_Work instruction_
Make an exact copy of the whole listing, but leave its pictures out.

_Exercise data_
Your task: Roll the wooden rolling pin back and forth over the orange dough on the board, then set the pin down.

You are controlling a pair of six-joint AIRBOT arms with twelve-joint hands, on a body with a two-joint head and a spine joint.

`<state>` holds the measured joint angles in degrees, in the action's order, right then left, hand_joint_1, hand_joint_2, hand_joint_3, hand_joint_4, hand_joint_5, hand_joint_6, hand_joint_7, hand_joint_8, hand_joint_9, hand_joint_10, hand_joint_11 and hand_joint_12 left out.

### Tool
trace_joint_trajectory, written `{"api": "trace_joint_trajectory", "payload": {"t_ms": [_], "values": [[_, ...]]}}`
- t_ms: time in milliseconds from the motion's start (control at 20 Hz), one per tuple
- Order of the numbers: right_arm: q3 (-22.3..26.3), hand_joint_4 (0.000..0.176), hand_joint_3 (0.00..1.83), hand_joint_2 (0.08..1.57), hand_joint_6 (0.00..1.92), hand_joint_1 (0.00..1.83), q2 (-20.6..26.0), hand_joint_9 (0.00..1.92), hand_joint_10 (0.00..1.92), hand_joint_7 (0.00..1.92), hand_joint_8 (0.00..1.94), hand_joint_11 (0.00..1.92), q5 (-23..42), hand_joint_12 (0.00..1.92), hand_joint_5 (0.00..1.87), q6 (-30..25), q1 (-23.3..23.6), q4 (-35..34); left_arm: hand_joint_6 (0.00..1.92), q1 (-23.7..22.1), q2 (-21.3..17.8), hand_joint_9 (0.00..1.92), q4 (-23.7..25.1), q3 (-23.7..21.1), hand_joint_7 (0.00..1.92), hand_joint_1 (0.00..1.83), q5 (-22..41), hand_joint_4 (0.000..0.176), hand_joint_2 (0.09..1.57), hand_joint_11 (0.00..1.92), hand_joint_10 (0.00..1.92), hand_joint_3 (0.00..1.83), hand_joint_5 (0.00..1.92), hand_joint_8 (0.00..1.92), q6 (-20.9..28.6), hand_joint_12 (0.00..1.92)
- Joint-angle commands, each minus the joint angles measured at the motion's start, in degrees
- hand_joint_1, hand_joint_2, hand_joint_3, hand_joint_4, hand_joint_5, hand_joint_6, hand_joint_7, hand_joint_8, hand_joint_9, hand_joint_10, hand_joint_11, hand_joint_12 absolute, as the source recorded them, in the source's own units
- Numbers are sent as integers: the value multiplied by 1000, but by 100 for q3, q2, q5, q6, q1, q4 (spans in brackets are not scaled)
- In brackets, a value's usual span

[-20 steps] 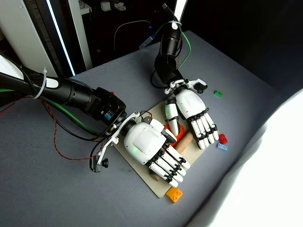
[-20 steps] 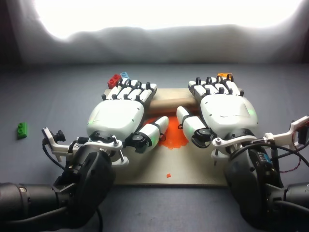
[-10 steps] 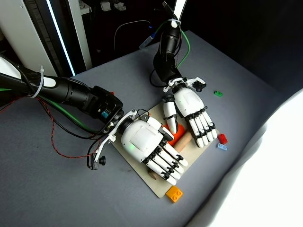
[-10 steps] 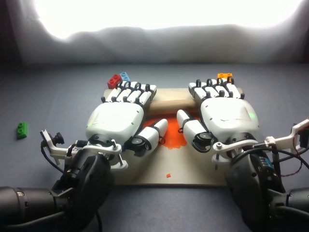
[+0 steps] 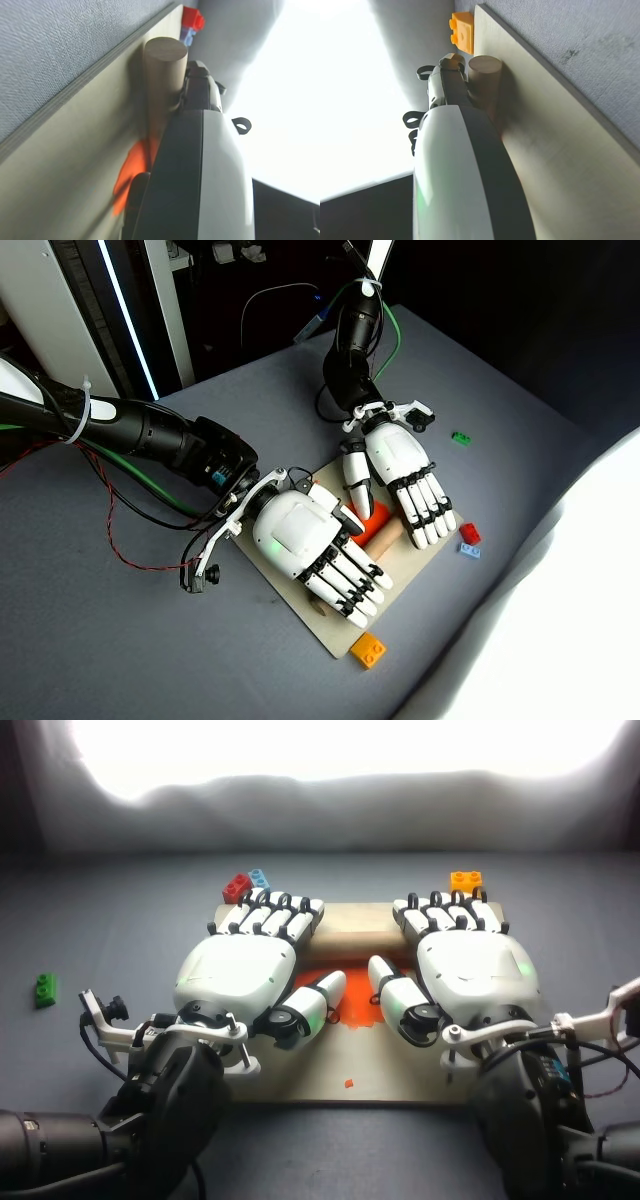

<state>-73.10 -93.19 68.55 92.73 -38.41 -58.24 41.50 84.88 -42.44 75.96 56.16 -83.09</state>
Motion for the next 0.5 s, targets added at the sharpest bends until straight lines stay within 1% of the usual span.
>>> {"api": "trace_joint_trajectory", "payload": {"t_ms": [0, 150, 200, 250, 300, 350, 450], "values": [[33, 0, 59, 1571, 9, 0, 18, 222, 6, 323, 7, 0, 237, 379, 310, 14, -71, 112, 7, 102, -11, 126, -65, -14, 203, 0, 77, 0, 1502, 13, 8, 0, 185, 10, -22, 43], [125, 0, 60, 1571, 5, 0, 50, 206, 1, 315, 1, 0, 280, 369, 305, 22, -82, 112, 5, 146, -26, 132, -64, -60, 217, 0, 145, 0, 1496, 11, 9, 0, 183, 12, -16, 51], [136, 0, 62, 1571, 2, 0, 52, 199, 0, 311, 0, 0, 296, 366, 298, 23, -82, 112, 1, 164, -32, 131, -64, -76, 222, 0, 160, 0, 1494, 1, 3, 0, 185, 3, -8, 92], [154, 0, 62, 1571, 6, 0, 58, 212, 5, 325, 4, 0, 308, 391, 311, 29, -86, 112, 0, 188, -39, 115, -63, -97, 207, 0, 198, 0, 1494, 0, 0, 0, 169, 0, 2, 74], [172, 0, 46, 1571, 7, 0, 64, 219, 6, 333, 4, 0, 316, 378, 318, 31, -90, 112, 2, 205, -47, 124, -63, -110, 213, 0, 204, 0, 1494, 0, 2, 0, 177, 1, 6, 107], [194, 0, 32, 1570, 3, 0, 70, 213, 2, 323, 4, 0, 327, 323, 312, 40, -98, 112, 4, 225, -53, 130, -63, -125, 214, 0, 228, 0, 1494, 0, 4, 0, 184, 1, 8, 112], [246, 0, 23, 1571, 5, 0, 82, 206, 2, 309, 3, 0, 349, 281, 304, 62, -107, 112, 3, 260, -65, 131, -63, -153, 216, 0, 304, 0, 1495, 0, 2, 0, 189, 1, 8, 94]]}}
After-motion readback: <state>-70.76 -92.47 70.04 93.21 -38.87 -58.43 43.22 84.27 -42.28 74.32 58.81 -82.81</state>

_Exercise response_
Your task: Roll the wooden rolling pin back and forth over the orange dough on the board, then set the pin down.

You are controlling a pair of six-joint AIRBOT arms with twelve-joint hands, on a body with a two-joint head and a spine joint.

`<state>` holds the measured joint angles in degrees, in the action's order, right then left, hand_joint_1, hand_joint_2, hand_joint_3, hand_joint_4, hand_joint_5, hand_joint_6, hand_joint_7, hand_joint_8, hand_joint_9, hand_joint_10, hand_joint_11 and hand_joint_12 left out.

### Tool
trace_joint_trajectory, written `{"api": "trace_joint_trajectory", "payload": {"t_ms": [_], "values": [[_, ...]]}}`
- t_ms: time in milliseconds from the motion's start (control at 20 Hz), one per tuple
- Order of the numbers: right_arm: q3 (-22.3..26.3), hand_joint_4 (0.000..0.176), hand_joint_3 (0.00..1.83), hand_joint_2 (0.08..1.57), hand_joint_6 (0.00..1.92), hand_joint_1 (0.00..1.83), q2 (-20.6..26.0), hand_joint_9 (0.00..1.92), hand_joint_10 (0.00..1.92), hand_joint_7 (0.00..1.92), hand_joint_8 (0.00..1.94), hand_joint_11 (0.00..1.92), q5 (-23..42), hand_joint_12 (0.00..1.92), hand_joint_5 (0.00..1.87), q6 (-30..25), q1 (-23.3..23.6), q4 (-35..34); left_arm: hand_joint_6 (0.00..1.92), q1 (-23.7..22.1), q2 (-21.3..17.8), hand_joint_9 (0.00..1.92), q4 (-23.7..25.1), q3 (-23.7..21.1), hand_joint_7 (0.00..1.92), hand_joint_1 (0.00..1.83), q5 (-22..41), hand_joint_4 (0.000..0.176), hand_joint_2 (0.09..1.57), hand_joint_11 (0.00..1.92), hand_joint_10 (0.00..1.92), hand_joint_3 (0.00..1.83), hand_joint_5 (0.00..1.92), hand_joint_8 (0.00..1.92), q6 (-20.9..28.6), hand_joint_12 (0.00..1.92)
- Joint-angle commands, each minus the joint angles measured at the motion's start, in degrees
- hand_joint_1, hand_joint_2, hand_joint_3, hand_joint_4, hand_joint_5, hand_joint_6, hand_joint_7, hand_joint_8, hand_joint_9, hand_joint_10, hand_joint_11, hand_joint_12 absolute, as the source recorded them, in the source's own units
- Numbers are sent as integers: the value multiplied by 1000, but by 100 for q3, q2, q5, q6, q1, q4 (spans in brackets are not scaled)
- In brackets, a value's usual span

[-20 steps] 
[-20 steps] 
[-10 steps] 
[-10 steps] 
[+0 steps] 

<state>-73.10 -93.19 68.55 92.73 -38.41 -58.24 41.50 84.88 -42.44 75.96 56.16 -83.09</state>
Motion for the next 0.5 s, targets added at the sharpest bends until straight lines stay within 1% of the usual span.
>>> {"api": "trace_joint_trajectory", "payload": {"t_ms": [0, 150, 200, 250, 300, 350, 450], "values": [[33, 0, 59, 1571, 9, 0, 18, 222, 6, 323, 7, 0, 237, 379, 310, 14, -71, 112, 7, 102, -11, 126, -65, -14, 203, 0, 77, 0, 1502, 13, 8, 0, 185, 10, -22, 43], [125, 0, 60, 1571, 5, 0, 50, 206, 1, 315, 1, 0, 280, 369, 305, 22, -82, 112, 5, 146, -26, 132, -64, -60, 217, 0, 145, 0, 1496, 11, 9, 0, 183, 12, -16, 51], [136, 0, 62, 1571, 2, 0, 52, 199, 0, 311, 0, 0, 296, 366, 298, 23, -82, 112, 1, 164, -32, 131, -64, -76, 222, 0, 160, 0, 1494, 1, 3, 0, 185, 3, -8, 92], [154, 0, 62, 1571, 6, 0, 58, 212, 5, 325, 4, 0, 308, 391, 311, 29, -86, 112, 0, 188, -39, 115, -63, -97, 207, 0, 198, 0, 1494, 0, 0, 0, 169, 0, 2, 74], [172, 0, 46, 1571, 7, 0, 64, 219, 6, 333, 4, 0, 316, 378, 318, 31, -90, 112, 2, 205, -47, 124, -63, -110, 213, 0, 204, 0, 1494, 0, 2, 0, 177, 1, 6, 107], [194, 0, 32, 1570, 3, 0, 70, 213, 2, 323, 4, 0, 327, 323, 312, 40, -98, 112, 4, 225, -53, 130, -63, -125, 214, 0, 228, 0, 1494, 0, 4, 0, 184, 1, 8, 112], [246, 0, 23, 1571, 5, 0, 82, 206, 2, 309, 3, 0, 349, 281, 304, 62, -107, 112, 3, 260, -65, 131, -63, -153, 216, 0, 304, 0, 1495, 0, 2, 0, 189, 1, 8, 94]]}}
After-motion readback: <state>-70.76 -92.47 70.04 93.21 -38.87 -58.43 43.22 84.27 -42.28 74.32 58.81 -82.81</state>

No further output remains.